● **ASSIGNMENT**: Could the listing below be returned exactly, with its pictures left out?

● **INFORMATION SUPPLIED**:
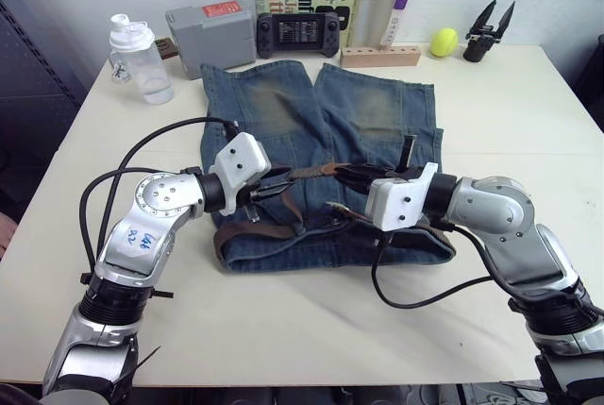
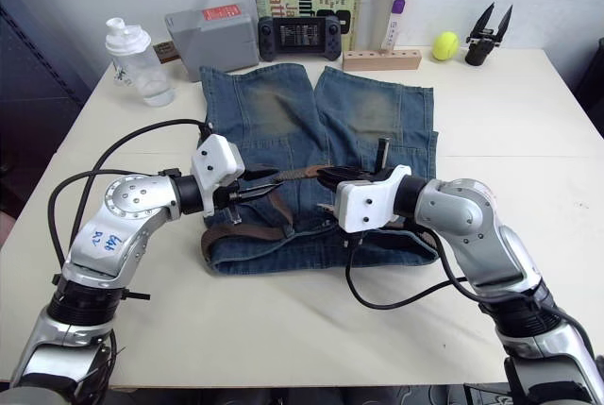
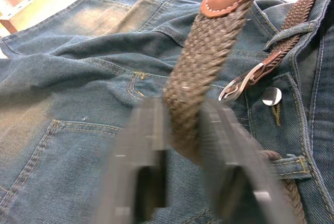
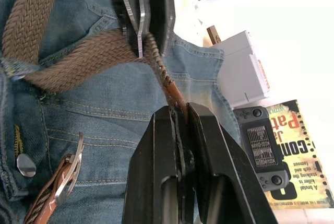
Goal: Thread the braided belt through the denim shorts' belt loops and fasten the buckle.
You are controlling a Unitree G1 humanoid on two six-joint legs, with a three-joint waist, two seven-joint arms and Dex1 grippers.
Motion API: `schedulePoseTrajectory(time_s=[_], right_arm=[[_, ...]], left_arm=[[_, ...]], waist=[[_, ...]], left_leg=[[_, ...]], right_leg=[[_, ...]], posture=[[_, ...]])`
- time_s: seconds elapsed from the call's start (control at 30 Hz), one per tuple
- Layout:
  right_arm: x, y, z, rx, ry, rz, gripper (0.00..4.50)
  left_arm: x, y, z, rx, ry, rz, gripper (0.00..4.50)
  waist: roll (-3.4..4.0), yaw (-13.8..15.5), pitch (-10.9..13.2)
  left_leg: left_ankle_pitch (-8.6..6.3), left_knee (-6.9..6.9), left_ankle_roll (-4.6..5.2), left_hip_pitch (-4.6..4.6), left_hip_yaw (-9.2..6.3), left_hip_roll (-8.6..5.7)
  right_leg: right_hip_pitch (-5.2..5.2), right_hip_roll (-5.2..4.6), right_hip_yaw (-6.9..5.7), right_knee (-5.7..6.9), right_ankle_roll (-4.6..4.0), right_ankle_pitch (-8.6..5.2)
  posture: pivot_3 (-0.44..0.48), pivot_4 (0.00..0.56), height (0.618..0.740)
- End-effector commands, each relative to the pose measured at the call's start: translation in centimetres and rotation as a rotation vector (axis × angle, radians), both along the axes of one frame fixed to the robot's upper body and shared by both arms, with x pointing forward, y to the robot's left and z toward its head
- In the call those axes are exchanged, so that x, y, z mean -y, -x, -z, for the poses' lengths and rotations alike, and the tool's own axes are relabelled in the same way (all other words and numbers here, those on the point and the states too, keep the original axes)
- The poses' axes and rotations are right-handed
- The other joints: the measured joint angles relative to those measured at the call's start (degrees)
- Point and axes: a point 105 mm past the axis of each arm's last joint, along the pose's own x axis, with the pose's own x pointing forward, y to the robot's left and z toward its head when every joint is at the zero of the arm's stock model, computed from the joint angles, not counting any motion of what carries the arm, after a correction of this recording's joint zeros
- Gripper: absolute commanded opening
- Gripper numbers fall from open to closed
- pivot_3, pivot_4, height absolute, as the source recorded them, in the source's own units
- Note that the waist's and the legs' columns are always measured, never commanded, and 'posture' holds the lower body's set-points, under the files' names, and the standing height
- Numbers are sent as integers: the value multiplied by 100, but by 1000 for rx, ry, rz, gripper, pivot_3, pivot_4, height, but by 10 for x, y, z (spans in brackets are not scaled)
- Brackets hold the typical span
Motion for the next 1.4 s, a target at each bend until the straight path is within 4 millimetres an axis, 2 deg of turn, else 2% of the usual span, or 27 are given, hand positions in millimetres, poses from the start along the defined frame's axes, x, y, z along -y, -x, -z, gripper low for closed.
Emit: schedulePoseTrajectory(time_s=[0.03,0.2,0.4,0.43,0.53,0.57,0.7,0.87,1.03,1.23,1.33,1.4], right_arm=[[-4,5,-7,22,-18,-24,0],[-4,5,-9,-12,-51,-10,0],[8,1,-19,-134,-228,86,2175],[11,1,-20,-148,-243,102,2758],[22,11,-12,-268,-253,129,4238],[24,15,-8,-310,-253,131,4488],[24,32,34,-477,-195,168,4488],[23,23,68,-503,-194,290,4488],[31,12,83,-496,-182,406,4488],[34,1,86,-513,-217,482,4488],[34,-2,86,-567,-268,518,3714],[36,-4,88,-598,-276,549,2835]], left_arm=[[1,2,-4,29,15,-15,66],[2,-1,-3,30,27,-40,66],[4,1,0,16,49,-63,0],[4,2,0,15,48,-62,0],[2,2,4,2,48,-81,0],[1,2,4,-1,49,-87,0],[-1,0,-4,-3,92,-112,0],[2,0,-12,3,108,-101,0],[2,1,-15,3,112,-101,0],[2,0,-12,-9,107,-107,0],[2,1,-8,-26,100,-111,0],[3,2,-6,-38,105,-108,0]], waist=[[0,1,0],[0,4,0],[0,9,0],[0,16,0],[0,57,0],[0,74,0],[0,122,0],[0,122,0],[0,128,0],[0,127,0],[0,128,0],[0,127,0]], left_leg=[[0,0,0,0,0,0],[0,0,0,0,0,-1],[0,0,0,0,-2,0],[0,0,0,0,-3,-1],[0,0,0,-1,-5,-3],[0,0,0,-1,-8,-2],[0,-4,0,-1,-5,-2],[0,-1,0,2,8,-2],[0,-3,-1,2,6,-2],[0,-3,-1,2,7,-2],[0,-3,-1,2,6,-1],[0,-3,-1,1,7,-1]], right_leg=[[0,0,0,0,0,0],[0,-1,0,0,0,0],[0,-1,-1,2,0,0],[0,-1,-1,2,0,0],[1,-3,0,2,0,0],[1,-2,-2,3,0,0],[1,0,-2,1,0,0],[0,0,7,0,0,0],[0,2,3,-1,0,0],[0,2,5,-4,0,0],[0,3,4,-2,0,0],[0,3,4,-3,0,0]], posture=[[0,150,731],[0,150,731],[0,150,731],[0,150,731],[0,150,731],[0,150,731],[0,150,731],[0,150,731],[0,150,731],[0,150,731],[0,150,731],[0,150,731]])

● **OUTPUT BELOW**:
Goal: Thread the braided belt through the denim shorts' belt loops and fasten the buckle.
You are controlling a Unitree G1 humanoid on two six-joint legs, with a three-joint waist, two seven-joint arms and Dex1 grippers.
Motion API: `schedulePoseTrajectory(time_s=[_], right_arm=[[_, ...]], left_arm=[[_, ...]], waist=[[_, ...]], left_leg=[[_, ...]], right_leg=[[_, ...]], posture=[[_, ...]])`
- time_s: seconds elapsed from the call's start (control at 30 Hz), one per tuple
- Layout:
  right_arm: x, y, z, rx, ry, rz, gripper (0.00..4.50)
  left_arm: x, y, z, rx, ry, rz, gripper (0.00..4.50)
  waist: roll (-3.4..4.0), yaw (-13.8..15.5), pitch (-10.9..13.2)
  left_leg: left_ankle_pitch (-8.6..6.3), left_knee (-6.9..6.9), left_ankle_roll (-4.6..5.2), left_hip_pitch (-4.6..4.6), left_hip_yaw (-9.2..6.3), left_hip_roll (-8.6..5.7)
  right_leg: right_hip_pitch (-5.2..5.2), right_hip_roll (-5.2..4.6), right_hip_yaw (-6.9..5.7), right_knee (-5.7..6.9), right_ankle_roll (-4.6..4.0), right_ankle_pitch (-8.6..5.2)
  posture: pivot_3 (-0.44..0.48), pivot_4 (0.00..0.56), height (0.618..0.740)
- End-effector commands, each relative to the pose measured at the call's start: translation in centimetres and rotation as a rotation vector (axis × angle, radians), both along the axes of one frame fixed to the robot's upper body and shared by both arms, with x pointing forward, y to the robot's left and z toward its head
- In the call those axes are exchanged, so that x, y, z mean -y, -x, -z, for the poses' lengths and rotations alike, and the tool's own axes are relabelled in the same way (all other words and numbers here, those on the point and the states too, keep the original axes)
- The poses' axes and rotations are right-handed
- The other joints: the measured joint angles relative to those measured at the call's start (degrees)
- Point and axes: a point 105 mm past the axis of each arm's last joint, along the pose's own x axis, with the pose's own x pointing forward, y to the robot's left and z toward its head when every joint is at the zero of the arm's stock model, computed from the joint angles, not counting any motion of what carries the arm, after a correction of this recording's joint zeros
- Gripper: absolute commanded opening
- Gripper numbers fall from open to closed
- pivot_3, pivot_4, height absolute, as the source recorded them, in the source's own units
- Note that the waist's and the legs' columns are always measured, never commanded, and 'posture' holds the lower body's set-points, under the files' names, and the standing height
- Numbers are sent as integers: the value multiplied by 100, but by 1000 for rx, ry, rz, gripper, pivot_3, pivot_4, height, but by 10 for x, y, z (spans in brackets are not scaled)
- Brackets hold the typical span
Motion for the next 1.4 s, a target at each bend until the straight path is within 4 millimetres an axis, 2 deg of turn, else 2% of the usual span, or 27 are given, hand positions in millimetres, poses from the start along the defined frame's axes, x, y, z along -y, -x, -z, gripper low for closed.
Emit: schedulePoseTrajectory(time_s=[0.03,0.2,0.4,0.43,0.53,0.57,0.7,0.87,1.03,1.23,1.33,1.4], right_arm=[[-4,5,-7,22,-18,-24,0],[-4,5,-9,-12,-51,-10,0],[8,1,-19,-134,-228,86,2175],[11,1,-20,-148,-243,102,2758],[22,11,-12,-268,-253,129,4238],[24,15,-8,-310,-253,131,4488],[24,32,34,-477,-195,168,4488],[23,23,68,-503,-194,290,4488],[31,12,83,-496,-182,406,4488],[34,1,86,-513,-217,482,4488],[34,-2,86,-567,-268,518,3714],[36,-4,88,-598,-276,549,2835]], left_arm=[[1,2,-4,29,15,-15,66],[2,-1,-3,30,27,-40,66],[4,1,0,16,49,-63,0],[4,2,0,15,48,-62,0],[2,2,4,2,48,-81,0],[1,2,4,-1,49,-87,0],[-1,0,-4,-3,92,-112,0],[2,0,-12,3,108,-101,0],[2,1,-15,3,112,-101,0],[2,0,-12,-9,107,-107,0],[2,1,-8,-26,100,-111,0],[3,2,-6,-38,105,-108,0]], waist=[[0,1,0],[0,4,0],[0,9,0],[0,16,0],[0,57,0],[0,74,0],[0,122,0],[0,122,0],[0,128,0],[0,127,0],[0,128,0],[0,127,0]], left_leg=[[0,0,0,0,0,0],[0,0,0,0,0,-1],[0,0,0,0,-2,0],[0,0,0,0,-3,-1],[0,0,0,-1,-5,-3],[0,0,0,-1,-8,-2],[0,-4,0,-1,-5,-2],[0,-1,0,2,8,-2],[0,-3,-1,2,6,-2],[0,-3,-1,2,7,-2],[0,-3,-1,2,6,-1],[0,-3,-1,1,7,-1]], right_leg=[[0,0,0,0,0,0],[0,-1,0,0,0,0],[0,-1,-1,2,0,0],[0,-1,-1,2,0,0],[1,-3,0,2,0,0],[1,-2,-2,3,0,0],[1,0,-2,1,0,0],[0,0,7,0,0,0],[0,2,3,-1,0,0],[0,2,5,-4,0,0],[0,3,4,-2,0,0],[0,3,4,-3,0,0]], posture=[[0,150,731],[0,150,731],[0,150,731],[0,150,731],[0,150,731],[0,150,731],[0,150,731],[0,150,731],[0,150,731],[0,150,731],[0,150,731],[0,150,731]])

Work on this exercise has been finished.